Dans l’ambiance calme des nuits de vagabondage, c’était une bonne fortune que de rencontrer Rollinat solitaire, de vaguer avec lui et de lui faire dire ses plus belles pièces des Spectres ; le Soliloque de Troppmann, le Fou, le Rasoir, la Dame en cire, le Meneur de loups, le Mauvais œil, l’Étang, l’Enterré vif ou le Magasin aux suicides, sauf encore à le laisser déclamer ses sinistres poésies du livre des Ténèbres : les Agonies lentes, la Ballade du cadavre ou le Rondeau du guillotiné. – Parfois, lorsque sa verve érotique s’aiguisait dans une causerie qui ne tardait guère à évoquer des outrances vénériennes, le poète sortait ses compositions Arétines, son musée des horreurs ; c’était alors une manière d’Aristide Bruant, habile à l’argot, mais plus sadique, plus torturé par des concupiscences vertigineuses et dont la puissance de vision poétique atteignait souvent au lyrisme considérable de l’Ode à Priape.

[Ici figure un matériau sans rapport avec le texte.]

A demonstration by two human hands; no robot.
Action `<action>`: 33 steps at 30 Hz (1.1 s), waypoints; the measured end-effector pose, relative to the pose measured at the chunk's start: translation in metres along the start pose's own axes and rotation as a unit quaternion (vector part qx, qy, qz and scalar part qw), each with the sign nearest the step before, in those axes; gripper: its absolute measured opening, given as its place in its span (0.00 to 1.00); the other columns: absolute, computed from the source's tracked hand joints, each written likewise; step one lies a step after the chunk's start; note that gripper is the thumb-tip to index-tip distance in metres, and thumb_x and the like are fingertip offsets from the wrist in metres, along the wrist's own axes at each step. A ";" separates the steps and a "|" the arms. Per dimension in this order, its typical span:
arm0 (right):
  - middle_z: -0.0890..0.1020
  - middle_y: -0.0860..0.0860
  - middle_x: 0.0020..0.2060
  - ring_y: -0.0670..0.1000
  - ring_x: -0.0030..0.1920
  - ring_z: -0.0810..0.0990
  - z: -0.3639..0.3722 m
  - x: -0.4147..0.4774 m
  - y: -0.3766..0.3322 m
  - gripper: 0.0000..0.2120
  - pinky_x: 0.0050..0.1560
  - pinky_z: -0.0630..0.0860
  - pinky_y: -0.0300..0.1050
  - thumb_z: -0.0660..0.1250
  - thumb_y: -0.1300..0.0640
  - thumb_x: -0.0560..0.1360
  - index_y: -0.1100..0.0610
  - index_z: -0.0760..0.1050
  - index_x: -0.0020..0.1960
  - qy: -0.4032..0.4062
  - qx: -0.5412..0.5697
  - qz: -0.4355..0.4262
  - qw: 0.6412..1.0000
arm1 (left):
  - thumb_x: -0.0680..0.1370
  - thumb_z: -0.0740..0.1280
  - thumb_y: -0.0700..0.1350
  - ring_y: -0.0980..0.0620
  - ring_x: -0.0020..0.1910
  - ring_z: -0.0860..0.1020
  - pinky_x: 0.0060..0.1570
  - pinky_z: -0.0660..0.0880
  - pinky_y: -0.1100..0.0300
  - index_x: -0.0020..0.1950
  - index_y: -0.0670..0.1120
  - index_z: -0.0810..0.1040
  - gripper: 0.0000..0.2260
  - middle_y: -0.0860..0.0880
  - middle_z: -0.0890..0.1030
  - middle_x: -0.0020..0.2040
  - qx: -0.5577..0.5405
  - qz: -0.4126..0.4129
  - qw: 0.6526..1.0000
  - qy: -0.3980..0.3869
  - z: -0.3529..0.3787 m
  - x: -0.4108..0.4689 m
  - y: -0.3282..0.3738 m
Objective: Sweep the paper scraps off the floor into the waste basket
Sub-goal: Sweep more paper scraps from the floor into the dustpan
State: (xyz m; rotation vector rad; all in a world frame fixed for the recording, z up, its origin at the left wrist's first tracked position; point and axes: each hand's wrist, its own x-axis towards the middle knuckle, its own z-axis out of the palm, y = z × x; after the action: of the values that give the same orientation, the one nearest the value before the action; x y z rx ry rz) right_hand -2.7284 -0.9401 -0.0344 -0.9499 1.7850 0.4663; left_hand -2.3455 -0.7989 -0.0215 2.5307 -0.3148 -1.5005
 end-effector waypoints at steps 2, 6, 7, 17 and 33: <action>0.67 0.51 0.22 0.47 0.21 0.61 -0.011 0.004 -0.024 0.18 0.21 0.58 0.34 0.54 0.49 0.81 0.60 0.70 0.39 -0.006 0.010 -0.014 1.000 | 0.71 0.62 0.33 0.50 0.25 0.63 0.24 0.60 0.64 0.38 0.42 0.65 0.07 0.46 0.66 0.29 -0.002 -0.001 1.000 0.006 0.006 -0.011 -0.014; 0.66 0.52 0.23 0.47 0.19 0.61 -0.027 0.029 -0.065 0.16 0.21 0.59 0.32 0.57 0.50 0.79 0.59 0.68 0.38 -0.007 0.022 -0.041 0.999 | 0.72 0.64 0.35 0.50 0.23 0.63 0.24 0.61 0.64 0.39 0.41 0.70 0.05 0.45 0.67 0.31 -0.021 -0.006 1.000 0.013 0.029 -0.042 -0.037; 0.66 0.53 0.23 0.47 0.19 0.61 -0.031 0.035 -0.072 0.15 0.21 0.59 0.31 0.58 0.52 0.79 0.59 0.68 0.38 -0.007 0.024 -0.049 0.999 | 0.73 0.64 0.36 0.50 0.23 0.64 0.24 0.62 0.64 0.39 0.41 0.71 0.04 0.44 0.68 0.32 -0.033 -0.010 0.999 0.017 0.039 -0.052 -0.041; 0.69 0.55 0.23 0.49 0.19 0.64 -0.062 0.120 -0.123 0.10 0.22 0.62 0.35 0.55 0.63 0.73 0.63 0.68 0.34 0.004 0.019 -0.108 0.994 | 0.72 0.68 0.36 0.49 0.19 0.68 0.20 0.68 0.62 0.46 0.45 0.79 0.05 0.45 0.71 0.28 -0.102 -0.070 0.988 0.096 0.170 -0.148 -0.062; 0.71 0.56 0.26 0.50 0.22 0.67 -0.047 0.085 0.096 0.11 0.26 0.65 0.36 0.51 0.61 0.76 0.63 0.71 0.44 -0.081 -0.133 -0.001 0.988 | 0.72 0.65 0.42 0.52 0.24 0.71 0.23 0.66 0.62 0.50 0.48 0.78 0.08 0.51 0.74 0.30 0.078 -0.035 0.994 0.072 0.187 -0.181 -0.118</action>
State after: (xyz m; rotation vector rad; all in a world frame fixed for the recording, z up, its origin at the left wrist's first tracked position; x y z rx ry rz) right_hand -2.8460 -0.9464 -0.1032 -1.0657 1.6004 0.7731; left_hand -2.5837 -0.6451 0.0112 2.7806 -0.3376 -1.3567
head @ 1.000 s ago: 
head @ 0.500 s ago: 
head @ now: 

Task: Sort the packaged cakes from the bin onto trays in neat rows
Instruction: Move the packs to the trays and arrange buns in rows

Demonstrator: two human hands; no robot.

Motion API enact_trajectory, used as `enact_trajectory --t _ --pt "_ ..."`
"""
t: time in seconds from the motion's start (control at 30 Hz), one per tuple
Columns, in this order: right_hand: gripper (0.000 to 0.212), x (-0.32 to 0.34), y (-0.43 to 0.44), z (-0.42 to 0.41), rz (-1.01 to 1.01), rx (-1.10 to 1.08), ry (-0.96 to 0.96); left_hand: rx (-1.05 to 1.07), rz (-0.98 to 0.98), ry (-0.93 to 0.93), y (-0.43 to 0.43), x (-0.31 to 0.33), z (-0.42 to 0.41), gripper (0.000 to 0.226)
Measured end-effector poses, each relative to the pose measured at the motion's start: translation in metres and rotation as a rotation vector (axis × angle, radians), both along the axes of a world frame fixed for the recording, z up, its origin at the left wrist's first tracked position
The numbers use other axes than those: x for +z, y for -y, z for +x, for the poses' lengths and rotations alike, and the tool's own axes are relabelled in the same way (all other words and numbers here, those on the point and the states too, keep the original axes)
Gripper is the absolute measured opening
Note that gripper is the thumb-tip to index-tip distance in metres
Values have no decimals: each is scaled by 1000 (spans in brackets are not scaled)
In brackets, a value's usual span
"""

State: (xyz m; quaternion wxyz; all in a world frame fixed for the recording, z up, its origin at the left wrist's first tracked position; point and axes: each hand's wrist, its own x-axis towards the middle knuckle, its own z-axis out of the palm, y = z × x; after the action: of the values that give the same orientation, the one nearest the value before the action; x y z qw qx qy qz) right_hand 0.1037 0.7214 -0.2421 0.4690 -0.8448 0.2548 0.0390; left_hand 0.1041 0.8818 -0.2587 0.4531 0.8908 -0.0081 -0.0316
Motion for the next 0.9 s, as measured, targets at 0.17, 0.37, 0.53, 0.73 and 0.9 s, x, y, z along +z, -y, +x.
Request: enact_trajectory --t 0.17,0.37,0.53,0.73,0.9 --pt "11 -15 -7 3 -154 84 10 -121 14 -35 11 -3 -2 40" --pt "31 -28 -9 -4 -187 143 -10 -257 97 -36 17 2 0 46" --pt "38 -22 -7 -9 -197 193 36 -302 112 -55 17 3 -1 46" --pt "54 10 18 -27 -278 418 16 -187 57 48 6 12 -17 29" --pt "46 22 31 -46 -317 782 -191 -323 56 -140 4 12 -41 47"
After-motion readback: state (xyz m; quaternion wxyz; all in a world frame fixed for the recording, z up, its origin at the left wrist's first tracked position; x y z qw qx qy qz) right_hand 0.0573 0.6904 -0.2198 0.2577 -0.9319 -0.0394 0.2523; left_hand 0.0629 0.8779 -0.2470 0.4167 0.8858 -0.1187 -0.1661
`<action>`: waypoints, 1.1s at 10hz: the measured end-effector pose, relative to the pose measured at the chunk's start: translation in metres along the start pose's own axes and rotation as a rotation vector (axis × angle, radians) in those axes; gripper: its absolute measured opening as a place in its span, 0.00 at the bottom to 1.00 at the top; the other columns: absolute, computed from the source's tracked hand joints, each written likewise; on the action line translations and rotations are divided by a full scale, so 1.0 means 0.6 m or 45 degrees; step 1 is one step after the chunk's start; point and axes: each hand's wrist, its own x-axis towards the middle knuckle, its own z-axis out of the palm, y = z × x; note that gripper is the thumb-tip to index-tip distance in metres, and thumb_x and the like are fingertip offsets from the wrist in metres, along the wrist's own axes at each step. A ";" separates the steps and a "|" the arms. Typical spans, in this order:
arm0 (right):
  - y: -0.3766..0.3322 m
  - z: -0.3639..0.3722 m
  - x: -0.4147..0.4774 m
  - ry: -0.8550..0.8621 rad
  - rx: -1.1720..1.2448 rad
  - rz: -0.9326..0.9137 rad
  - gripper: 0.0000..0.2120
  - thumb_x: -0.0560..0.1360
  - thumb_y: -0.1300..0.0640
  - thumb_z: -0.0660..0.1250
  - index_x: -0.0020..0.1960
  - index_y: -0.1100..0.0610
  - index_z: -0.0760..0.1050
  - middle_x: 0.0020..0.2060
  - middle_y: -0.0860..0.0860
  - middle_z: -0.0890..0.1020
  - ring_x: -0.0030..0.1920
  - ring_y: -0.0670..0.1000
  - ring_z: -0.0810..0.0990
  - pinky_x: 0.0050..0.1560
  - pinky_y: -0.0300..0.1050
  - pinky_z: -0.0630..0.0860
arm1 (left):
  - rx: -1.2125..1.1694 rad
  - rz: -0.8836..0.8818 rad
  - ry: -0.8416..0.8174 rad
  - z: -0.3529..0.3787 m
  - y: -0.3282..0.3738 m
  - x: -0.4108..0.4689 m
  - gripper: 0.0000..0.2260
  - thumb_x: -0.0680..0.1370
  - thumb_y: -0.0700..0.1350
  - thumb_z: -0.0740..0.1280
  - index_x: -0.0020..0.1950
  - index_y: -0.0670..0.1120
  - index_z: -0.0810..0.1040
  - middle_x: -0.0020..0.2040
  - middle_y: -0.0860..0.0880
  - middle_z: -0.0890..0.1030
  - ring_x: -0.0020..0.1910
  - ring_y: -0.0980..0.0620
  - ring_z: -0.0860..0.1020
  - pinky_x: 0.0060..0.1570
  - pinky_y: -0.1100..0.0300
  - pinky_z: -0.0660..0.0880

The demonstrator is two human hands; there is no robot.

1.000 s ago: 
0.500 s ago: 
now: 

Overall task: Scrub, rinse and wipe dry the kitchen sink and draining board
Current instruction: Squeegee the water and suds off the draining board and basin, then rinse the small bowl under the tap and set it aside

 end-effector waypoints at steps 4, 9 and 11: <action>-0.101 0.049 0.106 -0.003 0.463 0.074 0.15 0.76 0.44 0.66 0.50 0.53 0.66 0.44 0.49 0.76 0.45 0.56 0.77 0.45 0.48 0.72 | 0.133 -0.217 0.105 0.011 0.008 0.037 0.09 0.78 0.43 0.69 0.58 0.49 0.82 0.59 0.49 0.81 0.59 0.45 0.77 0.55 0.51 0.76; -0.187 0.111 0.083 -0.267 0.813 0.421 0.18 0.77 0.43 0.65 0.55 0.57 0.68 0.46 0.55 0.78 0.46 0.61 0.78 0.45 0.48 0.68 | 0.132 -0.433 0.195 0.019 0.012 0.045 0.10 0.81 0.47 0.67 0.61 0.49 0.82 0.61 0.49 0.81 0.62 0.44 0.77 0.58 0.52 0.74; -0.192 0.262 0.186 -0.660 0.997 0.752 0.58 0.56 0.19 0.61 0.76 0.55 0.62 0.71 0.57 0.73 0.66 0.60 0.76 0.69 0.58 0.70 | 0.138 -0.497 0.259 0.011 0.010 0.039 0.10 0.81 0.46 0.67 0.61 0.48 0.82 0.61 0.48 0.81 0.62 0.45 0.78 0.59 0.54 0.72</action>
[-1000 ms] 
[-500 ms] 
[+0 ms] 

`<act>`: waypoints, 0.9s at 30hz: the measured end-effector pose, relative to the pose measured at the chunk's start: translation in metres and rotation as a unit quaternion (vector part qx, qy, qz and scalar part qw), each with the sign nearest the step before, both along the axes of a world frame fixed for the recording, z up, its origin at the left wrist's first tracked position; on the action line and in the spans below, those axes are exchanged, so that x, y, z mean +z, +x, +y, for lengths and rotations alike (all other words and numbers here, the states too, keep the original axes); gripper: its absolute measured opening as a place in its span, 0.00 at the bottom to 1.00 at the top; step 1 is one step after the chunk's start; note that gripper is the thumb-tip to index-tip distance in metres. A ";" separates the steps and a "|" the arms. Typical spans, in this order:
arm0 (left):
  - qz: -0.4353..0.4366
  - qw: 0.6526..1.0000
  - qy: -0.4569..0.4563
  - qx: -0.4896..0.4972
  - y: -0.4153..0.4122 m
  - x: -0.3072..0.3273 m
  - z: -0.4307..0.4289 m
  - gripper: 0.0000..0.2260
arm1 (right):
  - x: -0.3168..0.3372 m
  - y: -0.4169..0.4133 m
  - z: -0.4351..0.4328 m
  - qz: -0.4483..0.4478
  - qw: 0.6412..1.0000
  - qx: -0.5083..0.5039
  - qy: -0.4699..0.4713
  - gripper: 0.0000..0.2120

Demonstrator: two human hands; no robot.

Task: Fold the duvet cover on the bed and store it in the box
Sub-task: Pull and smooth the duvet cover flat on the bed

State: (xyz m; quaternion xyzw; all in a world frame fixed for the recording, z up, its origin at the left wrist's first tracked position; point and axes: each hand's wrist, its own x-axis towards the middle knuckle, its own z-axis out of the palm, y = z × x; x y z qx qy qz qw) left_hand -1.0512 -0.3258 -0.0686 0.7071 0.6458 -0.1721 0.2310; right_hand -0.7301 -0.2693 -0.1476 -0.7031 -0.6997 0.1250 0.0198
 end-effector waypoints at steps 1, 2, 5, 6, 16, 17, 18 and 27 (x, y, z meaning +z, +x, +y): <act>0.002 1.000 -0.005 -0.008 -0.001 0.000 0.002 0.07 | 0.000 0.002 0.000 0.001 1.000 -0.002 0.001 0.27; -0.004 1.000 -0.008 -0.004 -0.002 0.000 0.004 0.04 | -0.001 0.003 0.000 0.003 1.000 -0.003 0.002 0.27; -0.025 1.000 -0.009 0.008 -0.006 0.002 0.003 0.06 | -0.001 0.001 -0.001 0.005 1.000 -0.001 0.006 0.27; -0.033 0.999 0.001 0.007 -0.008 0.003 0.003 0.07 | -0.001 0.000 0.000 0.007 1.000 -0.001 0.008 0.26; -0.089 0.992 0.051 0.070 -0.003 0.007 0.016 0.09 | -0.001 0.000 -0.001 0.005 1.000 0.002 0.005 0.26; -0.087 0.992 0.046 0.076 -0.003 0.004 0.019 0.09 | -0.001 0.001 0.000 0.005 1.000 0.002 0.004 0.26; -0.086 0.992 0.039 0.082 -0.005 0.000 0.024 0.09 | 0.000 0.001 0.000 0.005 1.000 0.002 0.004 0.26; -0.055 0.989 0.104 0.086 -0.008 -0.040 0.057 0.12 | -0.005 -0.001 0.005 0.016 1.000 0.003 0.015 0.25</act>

Que sont devenues ces Tibériades, ces Phalliques, ces Fleurs lascives de son bagage inédit ? Rollinat le sage, le croyant, le naturiste qu’il est aujourd’hui, a dû condamner au feu ces débauches d’autrefois.

Devant le puissant portrait que Béthune a fait du poète, la silhouette lumineuse de l’auteur des Névroses a passé dans la chambre noire de nos souvenirs, c’est pourquoi nous avons tracé ces quelques lignes en vue d’encadrer l’expression de cette tête élégiaque qui hurle des plaintes infinies de possesseur de nuées dans une musique diabolique et divine.

Octave Uzanne.

 

Remarques de Régis Crosnier :

- 1 - La représentation à laquelle Octave Uzanne fait allusion dans le premier paragraphe, est la soirée du dimanche 14 février 1892, au Théâtre d’Application, consacrée aux œuvres de Maurice Rollinat.

- 2 - L’article de la Revue Illustrée évoqué au troisième paragraphe est celui d’Armand Dayot intitulé Maurice Rollinat, paru dans le n° 150 du 1er mars 1892.